Я не мог приносить к себе домой интересных зверюшек и держать их под кроватью! Я вынужден был есть и умываться в установленные часы! Я вынужден был держать хвост под углом в сорок пять градусов, когда кланялся! О, можно ли говорить обо всём этом без слёз на глазах?!
Я взял в обычай стоять перед зеркалом в прихожей и глубоко заглядывать в свои грустные голубые глаза, пытаясь проникнуть в тайну моей жизни. Прикрыв мордочку лапами, я произносил вздыхая: «Одиночество! О, как бездушен этот мир! И заброшенность — мой удел!» — а также всяческие другие горестные слова, пока мне чуточку не легчало.
Я был очень одиноким муми-ребёнком, как часто бывает с одарёнными детьми. Никто меня не понимал, и меньше всех понимал себя я сам. Разумеется, от меня не ускользало различие между мною и моими сверстниками. Состояло оно главным образом в их плачевной неспособности любопытствовать и удивляться.
Я, например, мог спросить Хемульшу, почему всё устроено так, а не этак.
— Весёленькая бы тогда получилась картина! — отвечала Хемульша. — Разве всё не хорошо так, как есть?
Она никогда не давала мне вразумительных объяснений, и у меня всё отчётливее складывалось впечатление, что она попросту норовит отвертеться от ответа. «Что?» и «Как?» нисколько не интересуют представителей рода хемулей.
Я мог спросить у неё, почему я — это я, а не кто-нибудь другой.
— Что ты — это ты — несчастье для нас обоих! Ты умывался? — таков был ответ Хемульши на столь важный вопрос.
— Но почему вы, тётенька, Хемульша, а не муми-тролль? — допытывался я.
— Мои папа и мама были хемули, и слава Богу, — отвечала она.
— А их папа и мама? — любопытствовал я.
— Хемули! — восклицала Хемульша. — И их папы и мамы тоже, и так далее и так далее, а ну марш под рукомойник, не то я разнервничаюсь!
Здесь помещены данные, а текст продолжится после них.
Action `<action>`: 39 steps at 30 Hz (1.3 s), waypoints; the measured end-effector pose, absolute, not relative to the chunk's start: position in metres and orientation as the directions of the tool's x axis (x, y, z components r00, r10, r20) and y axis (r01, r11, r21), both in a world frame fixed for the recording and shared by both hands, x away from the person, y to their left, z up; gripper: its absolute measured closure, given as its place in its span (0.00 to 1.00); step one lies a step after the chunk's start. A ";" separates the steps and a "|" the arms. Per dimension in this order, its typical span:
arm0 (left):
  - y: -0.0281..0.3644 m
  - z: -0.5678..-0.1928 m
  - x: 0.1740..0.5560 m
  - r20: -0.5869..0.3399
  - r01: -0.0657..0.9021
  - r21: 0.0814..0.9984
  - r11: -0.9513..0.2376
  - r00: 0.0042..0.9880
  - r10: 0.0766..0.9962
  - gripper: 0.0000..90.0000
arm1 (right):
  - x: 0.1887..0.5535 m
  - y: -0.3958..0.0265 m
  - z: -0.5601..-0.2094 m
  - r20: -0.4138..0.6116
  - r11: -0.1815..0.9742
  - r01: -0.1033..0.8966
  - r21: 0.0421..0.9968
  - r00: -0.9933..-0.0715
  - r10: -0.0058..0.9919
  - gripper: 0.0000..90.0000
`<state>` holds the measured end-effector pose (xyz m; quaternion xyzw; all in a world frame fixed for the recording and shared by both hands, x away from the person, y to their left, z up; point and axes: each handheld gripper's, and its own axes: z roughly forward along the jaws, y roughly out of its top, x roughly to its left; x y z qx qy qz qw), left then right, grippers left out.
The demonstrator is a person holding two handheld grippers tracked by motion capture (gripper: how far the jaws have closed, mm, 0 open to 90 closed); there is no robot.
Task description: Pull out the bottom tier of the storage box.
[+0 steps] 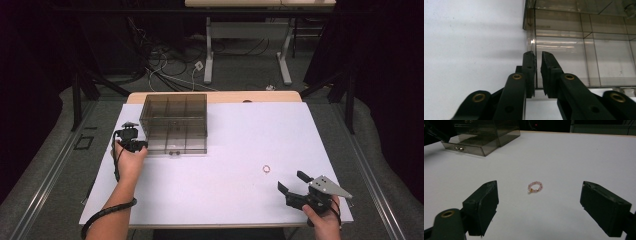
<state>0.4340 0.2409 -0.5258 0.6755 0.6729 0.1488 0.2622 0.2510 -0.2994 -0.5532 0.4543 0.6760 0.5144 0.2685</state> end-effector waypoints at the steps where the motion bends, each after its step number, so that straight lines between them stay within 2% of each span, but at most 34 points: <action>1: 0.241 -0.525 0.434 -0.149 0.829 0.558 0.041 0.052 0.987 0.89 | 0.251 -0.300 -0.553 0.104 0.063 0.343 0.937 -0.446 0.889 0.16; 15: 0.245 -0.513 0.430 -0.108 0.806 0.592 -0.005 0.085 0.991 0.77 | 0.252 -0.300 -0.553 0.095 0.071 0.336 0.939 -0.453 0.886 0.16; 18: 0.247 -0.512 0.429 -0.100 0.784 0.621 -0.008 0.090 0.991 0.73 | 0.252 -0.300 -0.553 0.096 0.070 0.337 0.939 -0.451 0.887 0.16; 21: 0.251 -0.511 0.428 -0.101 0.771 0.636 -0.016 0.104 0.989 0.68 | 0.253 -0.300 -0.554 0.100 0.069 0.345 0.936 -0.450 0.887 0.16; 26: 0.253 -0.510 0.425 -0.093 0.751 0.659 -0.038 0.131 0.987 0.66 | 0.253 -0.299 -0.554 0.114 0.056 0.350 0.935 -0.446 0.888 0.16; 31: 0.251 -0.509 0.422 -0.045 0.720 0.686 -0.101 0.180 0.983 0.61 | 0.253 -0.301 -0.554 0.107 0.061 0.348 0.935 -0.444 0.890 0.16; 39: 0.252 -0.504 0.412 -0.092 0.675 0.734 -0.082 0.218 0.972 0.51 | 0.253 -0.300 -0.553 0.102 0.062 0.342 0.938 -0.441 0.892 0.16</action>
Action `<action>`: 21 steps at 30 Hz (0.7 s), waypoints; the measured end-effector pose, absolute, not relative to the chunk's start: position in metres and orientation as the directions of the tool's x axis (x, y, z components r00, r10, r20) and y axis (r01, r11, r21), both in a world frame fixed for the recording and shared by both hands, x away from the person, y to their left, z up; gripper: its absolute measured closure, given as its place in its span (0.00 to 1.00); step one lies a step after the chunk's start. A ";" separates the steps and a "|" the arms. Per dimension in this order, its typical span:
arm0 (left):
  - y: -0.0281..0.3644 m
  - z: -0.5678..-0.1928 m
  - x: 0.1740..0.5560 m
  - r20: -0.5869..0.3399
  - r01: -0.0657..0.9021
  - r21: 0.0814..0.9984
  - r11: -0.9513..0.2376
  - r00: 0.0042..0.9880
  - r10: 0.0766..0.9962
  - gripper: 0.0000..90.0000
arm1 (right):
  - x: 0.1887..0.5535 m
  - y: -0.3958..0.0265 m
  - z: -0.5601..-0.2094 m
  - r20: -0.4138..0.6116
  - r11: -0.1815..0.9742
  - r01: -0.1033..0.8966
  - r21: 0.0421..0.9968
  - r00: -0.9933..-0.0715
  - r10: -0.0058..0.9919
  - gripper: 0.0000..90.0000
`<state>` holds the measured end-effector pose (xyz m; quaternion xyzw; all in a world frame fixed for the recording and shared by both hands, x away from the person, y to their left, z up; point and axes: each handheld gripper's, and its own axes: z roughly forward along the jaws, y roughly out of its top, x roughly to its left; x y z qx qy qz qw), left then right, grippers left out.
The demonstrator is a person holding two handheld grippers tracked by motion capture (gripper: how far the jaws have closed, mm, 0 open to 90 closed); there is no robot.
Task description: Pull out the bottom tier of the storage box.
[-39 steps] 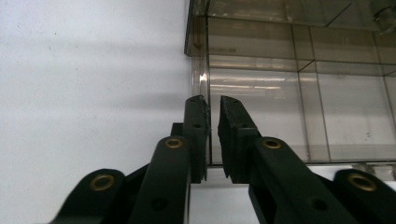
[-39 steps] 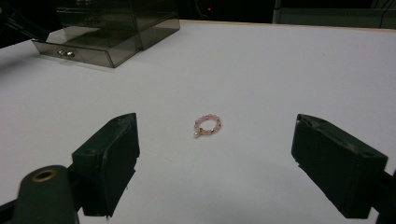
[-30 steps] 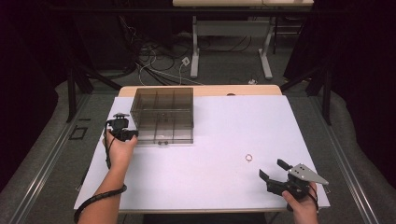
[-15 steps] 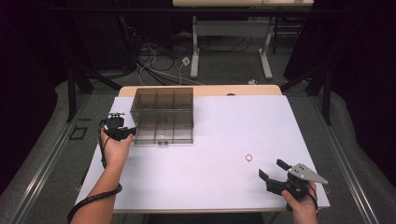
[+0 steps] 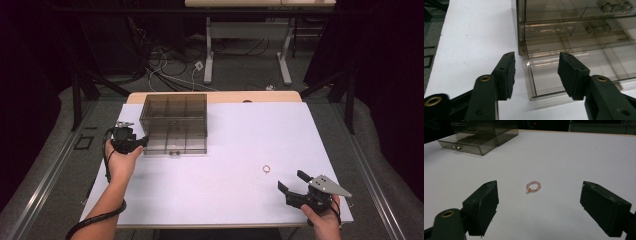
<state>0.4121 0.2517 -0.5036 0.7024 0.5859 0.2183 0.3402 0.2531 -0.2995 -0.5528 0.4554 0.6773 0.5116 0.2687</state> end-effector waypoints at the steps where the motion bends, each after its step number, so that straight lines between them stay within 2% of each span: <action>1: 0.252 -0.502 0.410 -0.104 0.668 0.740 -0.077 0.227 0.968 0.49 | 0.253 -0.300 -0.552 0.095 0.069 0.349 0.934 -0.431 0.897 0.16; 5: 0.253 -0.501 0.403 -0.118 0.629 0.775 -0.064 0.244 0.962 0.45 | 0.254 -0.299 -0.551 0.099 0.065 0.359 0.931 -0.420 0.902 0.16; 10: 0.253 -0.500 0.391 -0.171 0.626 0.779 -0.032 0.261 0.950 0.44 | 0.258 -0.297 -0.550 0.122 0.062 0.394 0.917 -0.424 0.898 0.16; 16: 0.252 -0.498 0.379 -0.178 0.607 0.794 -0.038 0.291 0.940 0.44 | 0.259 -0.295 -0.549 0.119 0.070 0.405 0.912 -0.423 0.898 0.16; 21: 0.254 -0.496 0.369 -0.171 0.576 0.816 -0.055 0.332 0.928 0.31 | 0.261 -0.292 -0.546 0.100 0.096 0.402 0.910 -0.440 0.893 0.17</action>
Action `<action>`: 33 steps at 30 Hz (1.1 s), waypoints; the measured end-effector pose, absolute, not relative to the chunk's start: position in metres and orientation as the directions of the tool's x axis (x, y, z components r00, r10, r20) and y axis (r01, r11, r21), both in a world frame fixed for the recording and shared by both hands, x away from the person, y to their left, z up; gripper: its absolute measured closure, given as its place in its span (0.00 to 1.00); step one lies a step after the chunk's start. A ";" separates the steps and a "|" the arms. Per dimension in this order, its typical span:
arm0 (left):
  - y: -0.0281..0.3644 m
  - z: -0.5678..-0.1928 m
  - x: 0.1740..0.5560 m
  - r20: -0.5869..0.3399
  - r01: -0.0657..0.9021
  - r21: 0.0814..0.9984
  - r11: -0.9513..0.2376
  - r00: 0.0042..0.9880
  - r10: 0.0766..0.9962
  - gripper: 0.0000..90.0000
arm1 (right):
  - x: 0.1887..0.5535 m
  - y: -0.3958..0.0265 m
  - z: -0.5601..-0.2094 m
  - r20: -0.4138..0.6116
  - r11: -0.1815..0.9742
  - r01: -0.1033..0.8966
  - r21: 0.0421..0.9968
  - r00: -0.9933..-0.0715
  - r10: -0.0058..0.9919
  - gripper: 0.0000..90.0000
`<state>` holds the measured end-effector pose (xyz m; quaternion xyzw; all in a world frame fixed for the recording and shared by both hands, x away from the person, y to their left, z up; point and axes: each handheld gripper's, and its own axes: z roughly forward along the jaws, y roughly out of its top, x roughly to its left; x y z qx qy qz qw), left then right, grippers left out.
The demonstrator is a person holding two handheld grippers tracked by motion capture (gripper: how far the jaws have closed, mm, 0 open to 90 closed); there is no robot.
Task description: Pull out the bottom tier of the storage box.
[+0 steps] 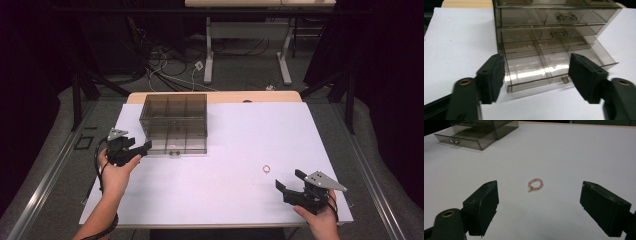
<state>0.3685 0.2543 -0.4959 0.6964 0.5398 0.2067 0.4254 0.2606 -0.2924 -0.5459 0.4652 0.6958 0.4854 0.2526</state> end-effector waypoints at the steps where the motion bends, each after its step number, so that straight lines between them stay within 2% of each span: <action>1: 0.255 -0.496 0.367 -0.167 0.572 0.818 -0.061 0.338 0.926 0.28 | 0.261 -0.291 -0.545 0.092 0.108 0.405 0.908 -0.444 0.891 0.17; 8: 0.258 -0.498 0.348 -0.211 0.557 0.831 -0.013 0.337 0.918 0.10 | 0.265 -0.285 -0.542 0.045 0.163 0.385 0.909 -0.478 0.877 0.20; 17: 0.269 -0.502 0.332 -0.185 0.523 0.851 -0.033 0.359 0.915 0.00 | 0.273 -0.277 -0.538 -0.006 0.226 0.381 0.897 -0.500 0.866 0.27; 19: 0.270 -0.504 0.327 -0.177 0.520 0.853 -0.039 0.358 0.917 0.00 | 0.274 -0.275 -0.536 -0.005 0.246 0.415 0.876 -0.502 0.865 0.29; 33: 0.270 -0.527 0.307 -0.201 0.532 0.846 -0.036 0.381 0.902 0.00 | 0.290 -0.267 -0.537 -0.022 0.318 0.445 0.837 -0.553 0.833 0.37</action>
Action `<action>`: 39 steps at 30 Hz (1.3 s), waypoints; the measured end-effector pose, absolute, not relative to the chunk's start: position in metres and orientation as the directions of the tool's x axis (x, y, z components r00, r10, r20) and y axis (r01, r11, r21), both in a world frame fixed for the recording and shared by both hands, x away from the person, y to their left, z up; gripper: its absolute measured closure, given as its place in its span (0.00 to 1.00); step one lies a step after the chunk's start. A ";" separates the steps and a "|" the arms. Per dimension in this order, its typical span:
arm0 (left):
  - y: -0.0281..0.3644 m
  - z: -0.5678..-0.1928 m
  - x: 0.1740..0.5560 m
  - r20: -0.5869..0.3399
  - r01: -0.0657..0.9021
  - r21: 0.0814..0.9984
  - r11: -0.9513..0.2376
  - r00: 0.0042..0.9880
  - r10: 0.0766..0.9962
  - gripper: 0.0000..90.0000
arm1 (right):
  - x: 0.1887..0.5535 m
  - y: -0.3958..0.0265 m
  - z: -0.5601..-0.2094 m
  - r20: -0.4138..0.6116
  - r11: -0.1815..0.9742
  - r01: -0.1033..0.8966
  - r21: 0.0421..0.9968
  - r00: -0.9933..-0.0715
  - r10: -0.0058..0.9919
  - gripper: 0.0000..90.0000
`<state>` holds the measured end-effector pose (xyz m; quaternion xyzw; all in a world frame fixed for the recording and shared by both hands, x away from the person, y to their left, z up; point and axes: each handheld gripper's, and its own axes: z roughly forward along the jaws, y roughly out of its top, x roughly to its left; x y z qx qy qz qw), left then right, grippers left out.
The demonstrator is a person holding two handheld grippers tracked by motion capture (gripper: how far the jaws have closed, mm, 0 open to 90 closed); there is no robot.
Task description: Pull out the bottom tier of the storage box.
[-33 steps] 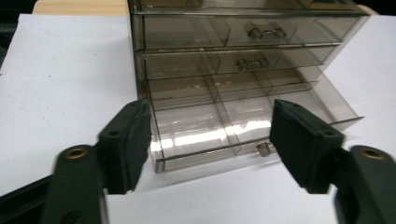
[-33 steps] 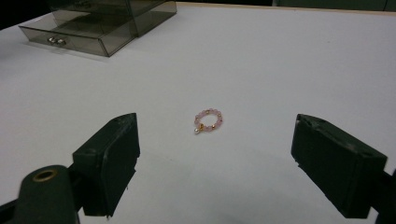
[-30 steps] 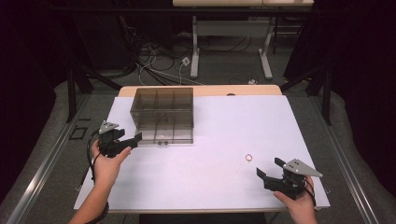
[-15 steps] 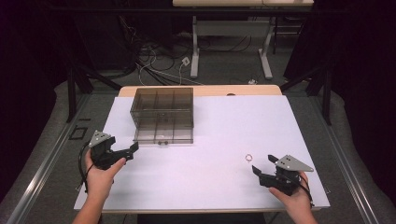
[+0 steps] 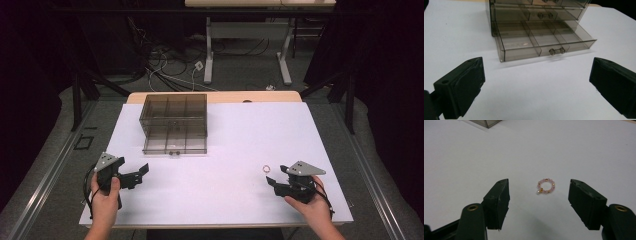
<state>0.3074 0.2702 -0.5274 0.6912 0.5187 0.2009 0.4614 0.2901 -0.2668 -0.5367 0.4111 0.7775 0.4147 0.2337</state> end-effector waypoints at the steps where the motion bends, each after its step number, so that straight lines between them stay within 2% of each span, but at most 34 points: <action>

— Жуть какая-то. И им не будет конца? — спрашивал я. — Ведь были же когда-то самые первые папа и мама!
— Это было давно-давно, не стоит ломать над этим голову, — отвечала Хемульша. — Да, собственно, почему бы нашему роду должен быть конец?
(У меня было смутное, но неотвязчивое предчувствие, что папы и мамы, составлявшие мою родословную, являли собою нечто исключительное. Я бы не удивился, если бы на моей пелёнке была вышита королевская корона. Увы! О чём мог говорить газетный лист, в который я был завёрнут?!)
Как-то ночью мне приснилось, будто я приветствую Хемульшу, держа хвост не под тем углом, а именно под углом в семьдесят градусов. Я рассказал об этом приятном сне Хемульше и спросил, рассердилась ли она.
— Сны — это ерунда, — ответила Хемульша.
— Как знать, — возразил я. — Быть может, муми-тролль, что приснился мне, настоящий, а муми-тролль, что стоит здесь перед вами, только снится вам?
— К сожалению, нет! Ты существуешь! — устало отвечала Хемульша. — Я не поспеваю за твоей мыслью! Ты совсем загонял меня! И что только из тебя выйдет в этом нехемульском мире!
— Из меня выйдет знаменитость, — на полном серьёзе заявил я. — И между прочим, я построю приют для подкидышей-хемулей. И всем им будет дозволено есть бутерброды с патокой в кровати, а под кроватью держать скунсов и ужей.
— Им это никак не подойдёт, — сказала Хемульша. К сожалению, она, пожалуй, права.
Так в постоянном и тихом удивлении протекало моё раннее детство. Я только и делал, что удивлялся и беспрестанно задавал всё новые «Что?» да «Как?». Хемульша и её тихони-найдёныши чурались меня; слово «Почему?» явно приводило их в дурное настроение. Так и выходило, что я одиноко бродил по пустынному, без единого деревца приморью возле дома Хемульши, размышляя то о паутине, то о звёздах, то о малявках с загнутыми хвостиками, шнырявших в лужах, то о ветре — он дул с разных сторон и всегда пах по-разному. (Только потом мне довелось узнать, что всякий одаренный муми-тролль удивляется тому, что другому кажется само собой разумеющимся, и не находит ничего удивительного в том, что обычному муми-троллю представляется примечательным.) Это была печальная пора.
Но мало-помалу со мной происходила перемена; я начал размышлять о форме своего носа. Я дал отставку неинтересному окружению, начал всё больше задумываться о себе, и это оказалось чарующим занятием. Я перестал задавать вопросы и вместо этого возымел сильнейшее желание рассказывать о своих чувствах и мыслях. Но, увы, кроме меня самого, не нашлось никого, кому бы я хоть сколько-нибудь был интересен.